TAIPEI, Taiwan - Taiwan's new president yesterday tied improved political relations with China to Beijing's progress toward democracy - a condition the communist power may have trouble meeting.
The comments by Ma Ying-jeou in his inaugural address took place on a day of dramatic developments in Taipei, as prosecutors announced they were launching a corruption probe into departing President Chen Shui-bian's handling of a special presidential fund.
The inquiry concerns allegations that Chen was involved in the embezzlement of $484,000 from the fund, used to promote Taiwan's diplomacy.
Ma's rise is a break from the eight-year administration of Chen, whose pro-independence policies often led to friction with Beijing - and with the United States, Taiwan's most important foreign partner.

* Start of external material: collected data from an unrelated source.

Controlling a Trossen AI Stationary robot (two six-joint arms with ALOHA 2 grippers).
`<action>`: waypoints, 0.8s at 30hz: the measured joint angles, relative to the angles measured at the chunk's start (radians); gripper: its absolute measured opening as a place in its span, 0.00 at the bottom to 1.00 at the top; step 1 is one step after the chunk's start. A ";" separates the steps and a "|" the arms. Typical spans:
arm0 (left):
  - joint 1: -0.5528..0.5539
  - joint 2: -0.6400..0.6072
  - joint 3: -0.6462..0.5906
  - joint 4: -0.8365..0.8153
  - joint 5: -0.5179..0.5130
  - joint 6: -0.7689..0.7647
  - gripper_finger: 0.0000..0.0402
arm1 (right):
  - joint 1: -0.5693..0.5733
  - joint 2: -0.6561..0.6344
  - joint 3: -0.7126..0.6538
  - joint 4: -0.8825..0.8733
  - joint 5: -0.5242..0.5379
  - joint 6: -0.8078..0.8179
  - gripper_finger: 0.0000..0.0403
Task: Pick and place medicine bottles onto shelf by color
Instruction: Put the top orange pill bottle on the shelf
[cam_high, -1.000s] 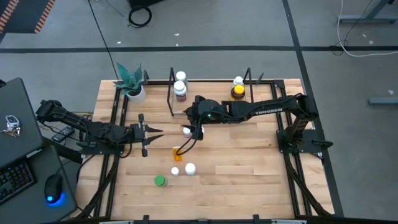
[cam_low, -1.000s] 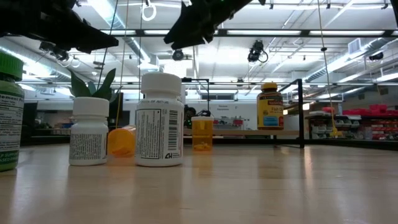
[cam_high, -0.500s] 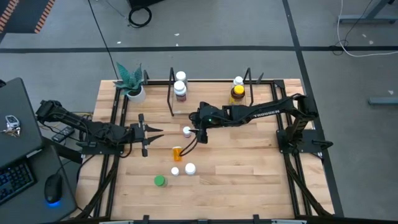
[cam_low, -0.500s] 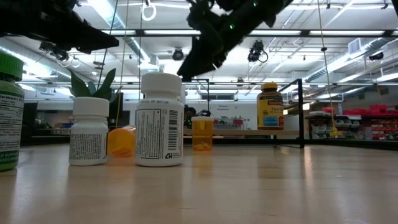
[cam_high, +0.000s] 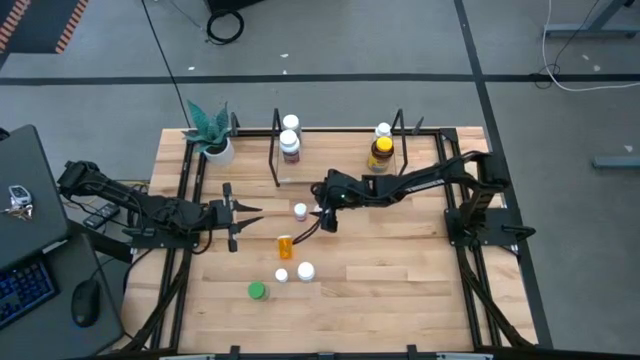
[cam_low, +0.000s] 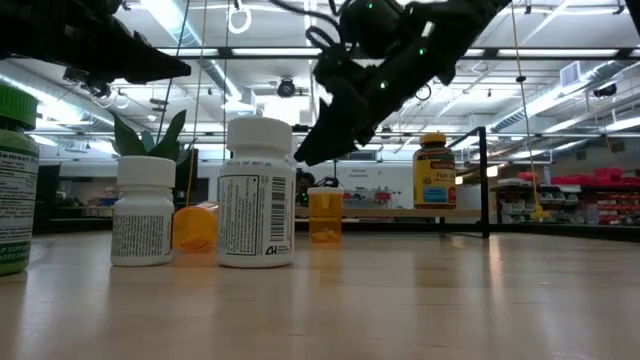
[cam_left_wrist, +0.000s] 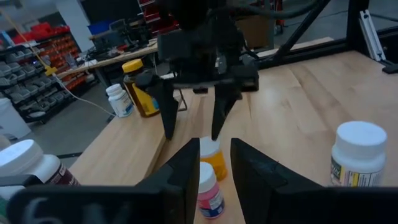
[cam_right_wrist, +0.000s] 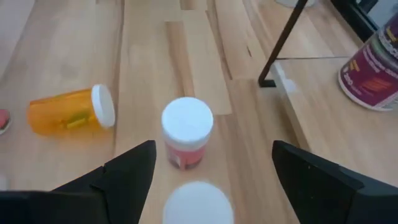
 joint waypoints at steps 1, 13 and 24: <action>0.000 0.000 0.000 0.000 0.000 0.001 0.24 | 0.000 0.008 -0.010 0.006 0.000 0.000 0.82; 0.000 0.000 0.000 -0.021 0.000 -0.025 0.21 | 0.000 0.073 -0.020 0.007 0.001 -0.001 0.81; 0.000 0.000 0.000 -0.037 0.000 -0.052 0.20 | 0.000 0.079 -0.020 -0.020 0.000 -0.002 0.71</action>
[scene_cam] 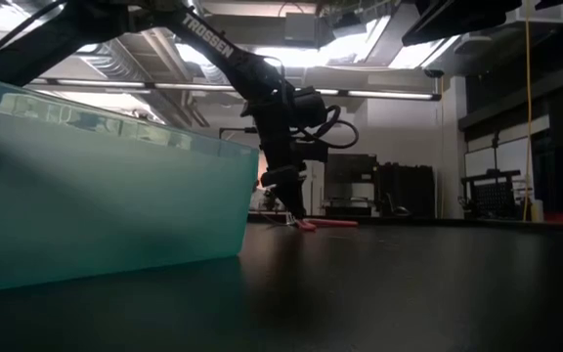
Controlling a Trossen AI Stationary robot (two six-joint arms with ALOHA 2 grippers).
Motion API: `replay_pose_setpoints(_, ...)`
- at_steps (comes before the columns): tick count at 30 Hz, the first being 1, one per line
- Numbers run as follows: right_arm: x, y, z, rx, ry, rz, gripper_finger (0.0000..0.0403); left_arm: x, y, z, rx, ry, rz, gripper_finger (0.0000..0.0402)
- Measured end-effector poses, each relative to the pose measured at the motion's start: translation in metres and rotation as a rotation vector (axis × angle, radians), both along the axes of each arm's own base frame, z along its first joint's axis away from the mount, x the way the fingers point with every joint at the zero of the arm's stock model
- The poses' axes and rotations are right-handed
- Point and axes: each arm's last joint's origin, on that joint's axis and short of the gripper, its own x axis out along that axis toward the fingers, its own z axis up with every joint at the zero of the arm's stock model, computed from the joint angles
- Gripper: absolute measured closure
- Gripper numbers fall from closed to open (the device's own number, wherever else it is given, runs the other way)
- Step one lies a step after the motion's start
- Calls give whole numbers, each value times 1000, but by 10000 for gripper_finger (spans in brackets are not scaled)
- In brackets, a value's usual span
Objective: Sort silverware by color (type)
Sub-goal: Put the pink fork into the orange bin
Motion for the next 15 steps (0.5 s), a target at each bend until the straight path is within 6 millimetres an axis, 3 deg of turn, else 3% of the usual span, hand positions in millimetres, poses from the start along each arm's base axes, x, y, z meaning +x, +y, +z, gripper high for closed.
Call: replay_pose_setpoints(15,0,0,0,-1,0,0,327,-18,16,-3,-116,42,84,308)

In his address, the new leader reaffirmed his campaign themes - a desire for more economic engagement with Beijing without renouncing Taiwan's sovereignty.

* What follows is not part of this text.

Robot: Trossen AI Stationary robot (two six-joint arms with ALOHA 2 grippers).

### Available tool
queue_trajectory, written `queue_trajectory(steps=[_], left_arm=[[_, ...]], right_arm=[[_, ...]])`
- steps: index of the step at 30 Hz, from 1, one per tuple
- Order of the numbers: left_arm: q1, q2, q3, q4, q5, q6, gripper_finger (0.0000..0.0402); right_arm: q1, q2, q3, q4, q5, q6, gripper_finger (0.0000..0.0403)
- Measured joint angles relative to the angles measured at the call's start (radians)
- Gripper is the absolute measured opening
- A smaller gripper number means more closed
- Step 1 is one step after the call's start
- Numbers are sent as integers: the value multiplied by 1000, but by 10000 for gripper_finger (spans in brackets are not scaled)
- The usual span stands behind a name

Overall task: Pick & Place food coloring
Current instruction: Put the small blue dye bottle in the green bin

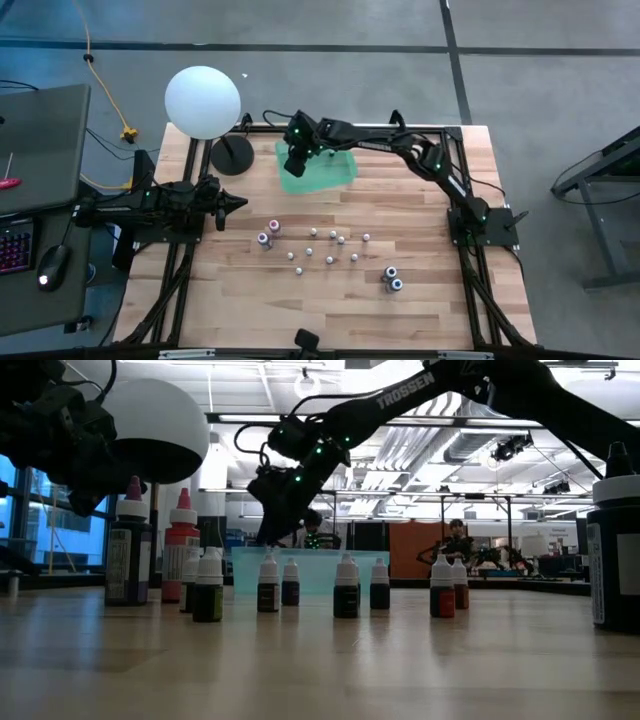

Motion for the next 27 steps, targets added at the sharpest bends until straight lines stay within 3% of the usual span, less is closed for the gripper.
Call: queue_trajectory(steps=[8, 15, 19, 27], left_arm=[[0, 0, 0, 0, -1, 1, 0], [0, 0, 0, 0, -2, 0, 0], [0, 0, 0, 0, -2, 0, 0], [0, 0, 0, -1, -4, 0, 0]], right_arm=[[0, 2, 0, 31, 72, 28, 82], [10, 2, 0, 47, 131, 180, 82], [31, 2, 0, 50, 204, 220, 82], [69, 50, -1, 53, 247, 272, 82]])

His comment on Chinese democracy stood out among a series of generally bullish statements on cross-strait trade prospects, because it appeared to raise the bar on a lessening of tensions.
Two hours later, Ma addressed a packed house of political leaders and representatives of Taiwan's dwindling band of diplomatic allies.
"We . . . hope that mainland China will continue to move toward freedom, democracy and prosperity for all the people," Ma said. "That would pave the way for long-term peaceful development of cross-strait relations."
Ma also said he wanted to strengthen U.S. ties.